See the AutoML docs for more details about the algorithm parameters.

Also, you can add or remove hyper-parameters to the search space.
Get the default config.

For each action, you can get the default configuration setting. This setting is populated based on the model_name and the base-experiment you chose.
Modify the config.

You can modify the default spec if necessary.
Run the action.

After the specs are ready, you can run the train action. The request body parameters are:
- parent_job_id: if you want any other job to be a dependency to this job. For example, for the evaluate process, if you set parent_job_id as train action’s job_id, then only after the execution of train is complete, evaluate begins it’s execution.
- action: name of the action.
- specs: configuration setting for this action.
This returns a job id - UUID.
Monitor a job.

Based on the job id returned in the previous step, we continuously poll the job status until it’s in one of the terminal states of Done or Error.
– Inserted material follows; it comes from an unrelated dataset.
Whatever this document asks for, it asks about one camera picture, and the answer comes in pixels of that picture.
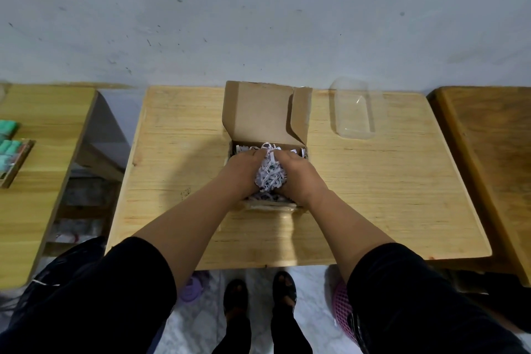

It also prints out other details, like ETA, latest status message of the training job, etc. For AutoML, it prints out stats like current experiment number, remaining epochs, etc.
Pause and resume the train job.

TAO API provides an option where you can pause a training job or AutoML job and resume it later from the epoch where the training was stopped.
Get info about the latest and best checkpoints.

After training is complete, review the checkpoint number that corresponds to the latest and the best model. Best model is the one that achieves the highest accuracy during the training.
Change the checkpoint choosing technique.

For subsequent actions that depend on training job files, you can choose the file that needs to be used based on the following methods:
- latest_model - picks the checkpoint that has the highest epoch number.
- best_model - picks the checkpoint that corresponds to the best accuracy.
- from_epoch_number - picks the checkpoint that to a particular epoch number.
Publish the model to the NGC private registry.

This cell pushes the model file from train job to the NGC model registry based on the org and team name chosen.
Other actions.

The previous set of options (get spec - modify spec - run action - monitor) for the train job can be extended to other jobs:
- evaluate
- prune-retrain
- export
- trt engine generation
- tao inference
- trt inference
Delete the experiment.

After you have tried multiple workflows and actions with an experiment, you can wipe it’s existence from the API service.
Delete the datasets.

After you have tried multiple workflows and actions with an experiment, you can remove the datasets existence associated with the experiment from the API service.
TAO-CLI example

The above workflow for API notebooks is applicable for the tao-client notebooks also.

Instead of Python requests to carry out the intended actions, you use a command line interface to achieve the same results.
TAO job monitor outcome.

One other difference between tao-client and API notebooks is the job monitor cell. In client notebooks, you can see the logs of the jobs, wheras in API notebooks you see the JSON response from the request endpoint.